El largo camino al oeste parecía terminar en el Aconquija. La polvareda iba quedando atrás; y apurado, el viento apagaba el verdor de las cañas que medio grises esperan ya el atardecer.
El sol de frente arrugaba mi frente; y alguna ventisca con polvo por las ventanillas silvaba despidiendo mi partida temporaria, hasta el próximo regreso.
Las dos talas, medio a lo lejos, irrumpieron; y me llevaron a aquel tiempo. Una vez más, las dos viejas talas trajeron mis recuerdos de la infancia. Aquellos veranos de vacaciones escolares, de diciembre a marzo, cuando a la tardecita amainaba el calor y mi padre me mandaba el encargo de buscar la leche diaria, y algún quesito de don Lazarte.
Siempre sabía yo que volvería casi de noche, a pesar del galope de la ida; y que invariablemente a la vuelta, con las huellas del Picaso aún marcadas en la ida, nos esperaban las dos talas con la luz mala y el ahorcado colgado.
El Picasito con recelo, medio de costado y esquivo, con cuello encorvado y riendas fuertemente sujetadas, detendría el paso ante cual fantasmas aparecidos.
De reojo, y con los golpecitos que yo utlizaba con los estribos -cerquita de las verijas del Picaso- pasaríamos. Eso era lo de siempre; pero no por eso los fantasmas y el ahorcado desaparecerían, y la luz mala no me perseguiría. Así lo creíamos mi caballo y yo. Aunque él de fantasmas y de ahorcados no sabía, algo malo intuía que allí había.
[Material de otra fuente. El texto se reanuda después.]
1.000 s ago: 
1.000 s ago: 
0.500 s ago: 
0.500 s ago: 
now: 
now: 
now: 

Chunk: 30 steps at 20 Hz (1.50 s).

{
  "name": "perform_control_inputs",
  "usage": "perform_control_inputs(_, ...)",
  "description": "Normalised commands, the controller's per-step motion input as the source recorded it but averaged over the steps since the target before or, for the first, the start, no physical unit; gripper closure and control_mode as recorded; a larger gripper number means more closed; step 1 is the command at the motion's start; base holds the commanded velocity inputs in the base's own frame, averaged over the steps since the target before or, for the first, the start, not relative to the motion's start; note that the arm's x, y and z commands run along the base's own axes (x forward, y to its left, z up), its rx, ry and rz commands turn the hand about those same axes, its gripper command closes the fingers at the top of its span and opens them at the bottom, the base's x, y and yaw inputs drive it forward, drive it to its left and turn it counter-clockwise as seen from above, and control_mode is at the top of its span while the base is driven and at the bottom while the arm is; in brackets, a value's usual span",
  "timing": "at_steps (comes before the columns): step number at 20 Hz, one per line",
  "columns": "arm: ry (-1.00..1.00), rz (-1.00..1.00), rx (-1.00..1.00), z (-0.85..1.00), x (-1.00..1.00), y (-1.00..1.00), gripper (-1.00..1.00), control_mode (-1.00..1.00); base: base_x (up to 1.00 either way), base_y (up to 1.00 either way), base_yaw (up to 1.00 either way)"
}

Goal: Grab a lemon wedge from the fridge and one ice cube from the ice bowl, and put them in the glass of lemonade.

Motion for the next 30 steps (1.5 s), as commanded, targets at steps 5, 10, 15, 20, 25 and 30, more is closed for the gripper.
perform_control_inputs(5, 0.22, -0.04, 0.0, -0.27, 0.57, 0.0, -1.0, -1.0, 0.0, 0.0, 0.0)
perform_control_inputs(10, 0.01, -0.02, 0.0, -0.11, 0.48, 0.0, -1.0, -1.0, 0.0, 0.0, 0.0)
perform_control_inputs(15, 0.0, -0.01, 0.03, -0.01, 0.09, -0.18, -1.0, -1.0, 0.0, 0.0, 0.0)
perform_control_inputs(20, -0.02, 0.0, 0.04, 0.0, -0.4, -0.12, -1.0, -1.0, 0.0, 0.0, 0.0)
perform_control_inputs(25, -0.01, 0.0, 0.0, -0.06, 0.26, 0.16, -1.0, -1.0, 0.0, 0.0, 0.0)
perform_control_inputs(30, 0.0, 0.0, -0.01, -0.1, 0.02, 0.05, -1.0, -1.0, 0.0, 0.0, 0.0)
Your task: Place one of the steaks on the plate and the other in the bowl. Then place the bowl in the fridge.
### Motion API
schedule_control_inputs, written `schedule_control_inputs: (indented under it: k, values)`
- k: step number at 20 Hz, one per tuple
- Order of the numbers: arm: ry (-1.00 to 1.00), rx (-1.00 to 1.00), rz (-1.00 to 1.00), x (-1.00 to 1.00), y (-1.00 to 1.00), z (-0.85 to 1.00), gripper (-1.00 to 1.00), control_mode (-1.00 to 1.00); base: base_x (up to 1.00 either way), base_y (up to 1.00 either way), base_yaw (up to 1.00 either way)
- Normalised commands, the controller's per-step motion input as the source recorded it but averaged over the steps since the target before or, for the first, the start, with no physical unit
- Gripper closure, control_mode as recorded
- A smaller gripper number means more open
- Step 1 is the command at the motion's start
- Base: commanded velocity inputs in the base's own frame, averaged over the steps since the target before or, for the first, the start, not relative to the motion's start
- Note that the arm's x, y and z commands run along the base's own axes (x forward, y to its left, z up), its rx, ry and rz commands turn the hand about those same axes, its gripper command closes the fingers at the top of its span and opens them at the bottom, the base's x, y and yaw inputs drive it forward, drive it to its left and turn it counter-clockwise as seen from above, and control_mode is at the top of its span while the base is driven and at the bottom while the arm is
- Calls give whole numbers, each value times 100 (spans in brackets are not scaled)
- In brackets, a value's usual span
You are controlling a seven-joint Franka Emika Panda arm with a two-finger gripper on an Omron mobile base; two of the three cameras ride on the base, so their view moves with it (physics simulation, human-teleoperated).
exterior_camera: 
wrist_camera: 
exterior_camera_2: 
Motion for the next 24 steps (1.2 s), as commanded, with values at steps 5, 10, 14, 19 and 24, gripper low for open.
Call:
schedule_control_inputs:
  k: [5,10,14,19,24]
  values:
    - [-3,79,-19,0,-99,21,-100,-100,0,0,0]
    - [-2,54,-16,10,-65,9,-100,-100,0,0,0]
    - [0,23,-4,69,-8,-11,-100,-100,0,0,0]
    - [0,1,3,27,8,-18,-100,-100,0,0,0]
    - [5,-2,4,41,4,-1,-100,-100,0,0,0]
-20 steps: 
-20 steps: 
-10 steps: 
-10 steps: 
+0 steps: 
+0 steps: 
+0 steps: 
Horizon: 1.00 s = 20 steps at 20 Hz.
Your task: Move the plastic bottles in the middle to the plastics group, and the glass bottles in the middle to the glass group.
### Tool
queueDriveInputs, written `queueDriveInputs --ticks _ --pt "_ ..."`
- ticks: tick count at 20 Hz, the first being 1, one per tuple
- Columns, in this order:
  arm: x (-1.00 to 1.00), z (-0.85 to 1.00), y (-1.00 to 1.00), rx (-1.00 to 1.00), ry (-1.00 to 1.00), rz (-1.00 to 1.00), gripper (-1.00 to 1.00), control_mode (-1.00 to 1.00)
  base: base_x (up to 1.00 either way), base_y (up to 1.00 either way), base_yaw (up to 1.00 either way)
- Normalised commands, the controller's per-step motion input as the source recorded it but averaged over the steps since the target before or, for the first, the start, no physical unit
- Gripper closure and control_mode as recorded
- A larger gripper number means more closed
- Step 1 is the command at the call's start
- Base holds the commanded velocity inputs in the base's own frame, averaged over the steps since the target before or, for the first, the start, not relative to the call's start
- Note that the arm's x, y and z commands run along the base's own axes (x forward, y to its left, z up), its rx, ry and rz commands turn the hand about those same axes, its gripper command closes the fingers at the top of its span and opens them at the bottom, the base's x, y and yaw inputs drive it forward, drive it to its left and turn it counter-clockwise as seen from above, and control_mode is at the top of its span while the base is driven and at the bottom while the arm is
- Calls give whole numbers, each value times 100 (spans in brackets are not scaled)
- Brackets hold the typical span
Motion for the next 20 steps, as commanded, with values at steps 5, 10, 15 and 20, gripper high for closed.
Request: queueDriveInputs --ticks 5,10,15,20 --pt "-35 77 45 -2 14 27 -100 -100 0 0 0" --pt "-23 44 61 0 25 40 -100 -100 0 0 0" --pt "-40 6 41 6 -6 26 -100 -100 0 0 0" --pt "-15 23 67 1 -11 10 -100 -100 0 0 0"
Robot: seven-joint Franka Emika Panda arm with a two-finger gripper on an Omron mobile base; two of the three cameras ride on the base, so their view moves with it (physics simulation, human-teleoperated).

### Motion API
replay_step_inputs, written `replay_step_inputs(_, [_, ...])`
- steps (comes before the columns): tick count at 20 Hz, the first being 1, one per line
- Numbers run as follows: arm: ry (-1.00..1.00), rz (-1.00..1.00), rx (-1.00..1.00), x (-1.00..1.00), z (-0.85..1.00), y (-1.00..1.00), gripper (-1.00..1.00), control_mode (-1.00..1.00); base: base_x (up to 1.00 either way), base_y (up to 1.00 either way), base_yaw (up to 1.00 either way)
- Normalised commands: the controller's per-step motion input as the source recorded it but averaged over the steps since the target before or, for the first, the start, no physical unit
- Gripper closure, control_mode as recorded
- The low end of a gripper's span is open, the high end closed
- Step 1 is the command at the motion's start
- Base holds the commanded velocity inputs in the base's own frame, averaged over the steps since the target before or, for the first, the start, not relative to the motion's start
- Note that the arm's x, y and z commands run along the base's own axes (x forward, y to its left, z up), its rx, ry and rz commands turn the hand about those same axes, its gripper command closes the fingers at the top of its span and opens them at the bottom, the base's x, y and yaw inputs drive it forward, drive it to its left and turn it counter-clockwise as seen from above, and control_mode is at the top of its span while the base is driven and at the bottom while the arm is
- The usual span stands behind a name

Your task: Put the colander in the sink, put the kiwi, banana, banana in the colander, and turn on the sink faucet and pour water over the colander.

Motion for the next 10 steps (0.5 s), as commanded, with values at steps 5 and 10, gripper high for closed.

Pasaríamos... Apurando el paso y al galope. Las bolsas con la leche que me había mandado buscar mi viejo se bamboleaban siempre, con ese ruido característico de las botellas de vidrio verdes que, ya sin vino Toro, Felipa -la hija de Anacleto- preparaba con corcho apretado para el regreso con el Picaso, no tan bien ensillado con mis 10 años.
Faltaba aún medio camino para llegar de vuelta a la casa, pasando las dos talas. Galope, galope; y de vez en cuando mirando hacia atrás, me repetía que eso era solamente una historia de esas del campo que Don Ana -asi le decíamos -nos contaba sentados en las sillas de madera y tiento en el patio encerado de tierra con escoba de ramas secas y baldeado. Así nos reunía a los chicos. Era así la casa de Los Lazarte. Un rancho de abobe, piso de ladrillos y techos de suncho. Rodeando el patio encuadrado, una galería con una puerta bien cerrada que, como con magia, Felipa abría antes de que nos vayamos, y los caramelos y el dulce de leche ahumado aparecían con los vasitos de granadina.
De pronto, una mancha marrón apareció en el camino. La divisé detrás del parabrisas, medio lejos. Allí seguía ante el avance ahora despacito. Allí estaban las dos talas. Pero no eran las talas. En lo blancusco de la tierra seca la mancha se movió un poco. Detuve la marcha. Para mi sorpresa era una corzuela grande. Quietita, estaba mirando fijo el avance de mi auto. Casi, casi a 10 metros.
¡Cuánto hubiera querido tocarla! Pero no. Imposible. Sueños que una tiene. Salió corriendo del camino y se perdió entre las cañas altas ya.
Inicié de nuevo la marcha, perseguida por el polvo. Me sentí feliz... Feliz.